» **EXERCISE**
Please report every line of the listing below that has the word "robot" in it.

» **RECORDS**
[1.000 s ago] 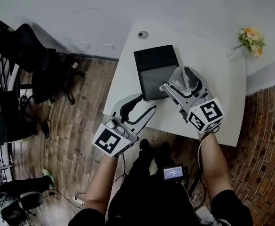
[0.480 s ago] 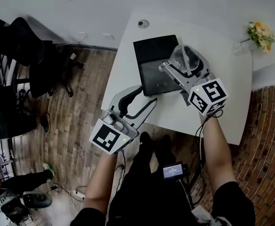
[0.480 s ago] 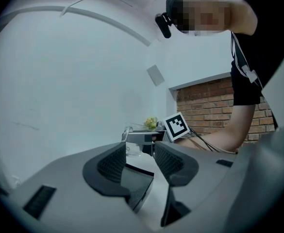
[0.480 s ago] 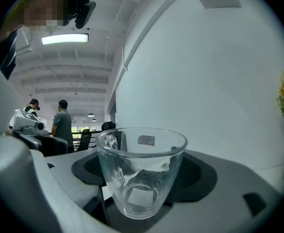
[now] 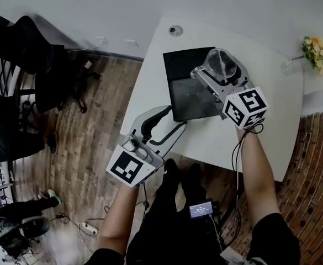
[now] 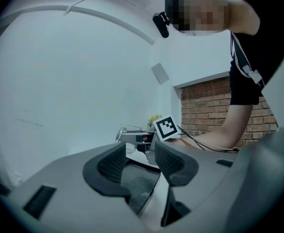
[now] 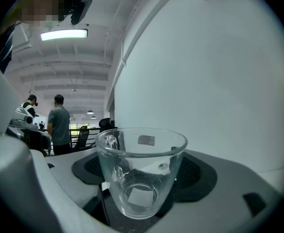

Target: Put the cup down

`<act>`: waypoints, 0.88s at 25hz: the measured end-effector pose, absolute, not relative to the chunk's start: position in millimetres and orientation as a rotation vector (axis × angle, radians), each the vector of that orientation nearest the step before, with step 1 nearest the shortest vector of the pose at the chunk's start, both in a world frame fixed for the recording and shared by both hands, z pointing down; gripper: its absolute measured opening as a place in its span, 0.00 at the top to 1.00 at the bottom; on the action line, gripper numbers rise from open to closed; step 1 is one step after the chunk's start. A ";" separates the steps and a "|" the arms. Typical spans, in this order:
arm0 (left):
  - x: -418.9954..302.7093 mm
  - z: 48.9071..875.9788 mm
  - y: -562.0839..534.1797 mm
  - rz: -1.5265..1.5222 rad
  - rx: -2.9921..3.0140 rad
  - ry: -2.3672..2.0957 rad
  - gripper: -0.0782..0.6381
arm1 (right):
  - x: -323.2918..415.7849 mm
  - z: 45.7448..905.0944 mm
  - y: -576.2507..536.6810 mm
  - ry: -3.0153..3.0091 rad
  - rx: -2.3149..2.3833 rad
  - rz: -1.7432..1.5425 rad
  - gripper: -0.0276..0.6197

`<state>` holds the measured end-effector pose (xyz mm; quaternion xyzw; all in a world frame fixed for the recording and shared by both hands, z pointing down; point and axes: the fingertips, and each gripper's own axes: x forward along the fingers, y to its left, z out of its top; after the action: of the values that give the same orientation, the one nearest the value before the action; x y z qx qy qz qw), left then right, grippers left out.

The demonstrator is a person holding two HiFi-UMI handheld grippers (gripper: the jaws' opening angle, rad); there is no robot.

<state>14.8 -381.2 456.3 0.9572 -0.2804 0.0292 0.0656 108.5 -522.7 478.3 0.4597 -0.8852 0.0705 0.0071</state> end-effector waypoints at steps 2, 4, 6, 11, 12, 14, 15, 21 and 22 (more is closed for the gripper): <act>13.2 459.5 -383.3 0.089 2.881 -0.852 0.64 | 108.5 483.4 -531.8 -2.758 1.429 0.213 0.32; 11.5 463.7 -385.9 0.096 2.872 -0.860 0.64 | 108.4 488.8 -540.4 -2.752 1.415 0.218 0.32; 10.5 467.4 -388.8 0.100 2.869 -0.864 0.64 | 108.2 493.3 -548.6 -2.752 1.400 0.225 0.33; 8.8 473.2 -392.9 0.101 2.858 -0.869 0.64 | 107.8 507.7 -567.0 -2.723 1.387 0.246 0.32; 8.5 474.0 -393.7 0.100 2.855 -0.871 0.64 | 107.8 511.1 -570.4 -2.714 1.391 0.255 0.32; 7.6 475.8 -395.2 0.099 2.848 -0.874 0.64 | 108.0 517.8 -576.9 -2.693 1.407 0.278 0.32; 7.1 476.4 -396.0 0.096 2.844 -0.877 0.64 | 108.2 520.8 -579.7 -2.681 1.418 0.289 0.32; 4.6 477.8 -399.2 0.071 2.832 -0.891 0.64 | 109.5 533.0 -590.6 -2.623 1.464 0.300 0.32; 4.1 477.9 -399.4 0.069 2.831 -0.892 0.64 | 110.3 535.0 -592.2 -2.606 1.475 0.301 0.32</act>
<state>4.1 -399.4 477.9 0.9500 -0.2993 0.0231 0.0861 110.3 -592.2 535.0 0.4889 -0.8641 0.0997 0.0662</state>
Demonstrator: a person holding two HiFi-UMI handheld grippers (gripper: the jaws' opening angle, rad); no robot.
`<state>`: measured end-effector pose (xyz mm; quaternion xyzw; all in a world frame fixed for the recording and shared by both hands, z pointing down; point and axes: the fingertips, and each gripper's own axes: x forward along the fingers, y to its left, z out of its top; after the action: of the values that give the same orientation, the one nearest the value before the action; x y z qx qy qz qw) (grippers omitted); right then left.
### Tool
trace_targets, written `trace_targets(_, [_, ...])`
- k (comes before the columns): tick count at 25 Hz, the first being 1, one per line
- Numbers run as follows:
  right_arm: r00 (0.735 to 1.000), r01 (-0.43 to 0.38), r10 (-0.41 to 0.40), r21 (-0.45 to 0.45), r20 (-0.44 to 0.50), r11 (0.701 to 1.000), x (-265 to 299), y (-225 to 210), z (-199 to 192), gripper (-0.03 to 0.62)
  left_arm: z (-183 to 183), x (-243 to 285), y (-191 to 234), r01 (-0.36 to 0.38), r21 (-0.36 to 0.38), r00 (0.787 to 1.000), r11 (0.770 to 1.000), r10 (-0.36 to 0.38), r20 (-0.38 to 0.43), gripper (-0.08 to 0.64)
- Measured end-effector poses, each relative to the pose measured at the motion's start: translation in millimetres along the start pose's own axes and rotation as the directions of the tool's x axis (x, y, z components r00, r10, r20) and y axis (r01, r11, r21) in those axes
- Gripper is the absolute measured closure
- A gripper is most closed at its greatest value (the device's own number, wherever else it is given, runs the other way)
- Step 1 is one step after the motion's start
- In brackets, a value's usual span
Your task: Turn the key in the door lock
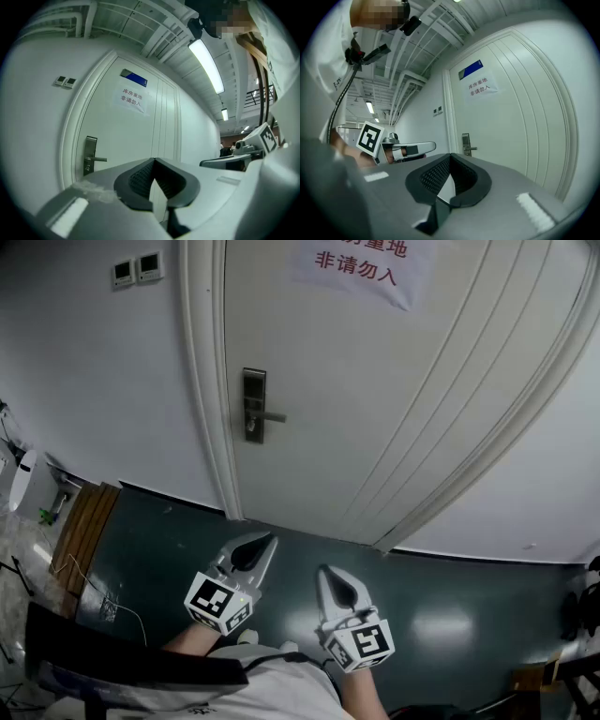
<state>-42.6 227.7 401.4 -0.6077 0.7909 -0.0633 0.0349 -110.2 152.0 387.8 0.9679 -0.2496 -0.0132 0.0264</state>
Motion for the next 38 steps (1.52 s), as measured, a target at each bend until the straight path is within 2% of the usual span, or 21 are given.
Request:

» **ANSWER AREA**
The demonstrator is a person holding two HiFi-UMI handheld grippers (gripper: the jaws' opening angle, rad); there is no robot.
Demonstrator: a person holding two HiFi-UMI handheld grippers (gripper: the jaws' opening angle, rad); no robot.

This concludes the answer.